[Opening Information provided section]

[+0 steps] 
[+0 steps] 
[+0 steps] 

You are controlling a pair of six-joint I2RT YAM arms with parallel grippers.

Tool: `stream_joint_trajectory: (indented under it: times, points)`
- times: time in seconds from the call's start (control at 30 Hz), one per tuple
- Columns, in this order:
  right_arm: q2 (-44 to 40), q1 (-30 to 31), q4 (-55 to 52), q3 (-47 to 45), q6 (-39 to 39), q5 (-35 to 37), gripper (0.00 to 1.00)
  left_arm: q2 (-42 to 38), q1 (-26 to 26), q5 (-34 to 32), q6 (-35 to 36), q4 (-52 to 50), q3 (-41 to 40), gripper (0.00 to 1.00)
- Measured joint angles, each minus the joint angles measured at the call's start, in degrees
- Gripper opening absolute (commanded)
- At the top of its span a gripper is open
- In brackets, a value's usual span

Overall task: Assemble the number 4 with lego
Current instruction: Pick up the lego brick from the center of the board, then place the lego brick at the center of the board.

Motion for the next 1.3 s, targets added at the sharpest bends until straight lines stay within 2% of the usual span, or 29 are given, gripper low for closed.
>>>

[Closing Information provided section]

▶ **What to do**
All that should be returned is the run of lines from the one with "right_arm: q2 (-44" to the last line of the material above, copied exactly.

▶ **Finished task**
  right_arm: q2 (-44 to 40), q1 (-30 to 31), q4 (-55 to 52), q3 (-47 to 45), q6 (-39 to 39), q5 (-35 to 37), gripper (0.00 to 1.00)
  left_arm: q2 (-42 to 38), q1 (-26 to 26), q5 (-34 to 32), q6 (-35 to 36), q4 (-52 to 50), q3 (-41 to 40), gripper (0.00 to 1.00)
- Measured joint angles, each minus the joint angles measured at the call's start, in degrees
- Gripper opening absolute (commanded)
- At the top of its span a gripper is open
- In brackets, a value's usual span

Overall task: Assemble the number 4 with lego
Current instruction: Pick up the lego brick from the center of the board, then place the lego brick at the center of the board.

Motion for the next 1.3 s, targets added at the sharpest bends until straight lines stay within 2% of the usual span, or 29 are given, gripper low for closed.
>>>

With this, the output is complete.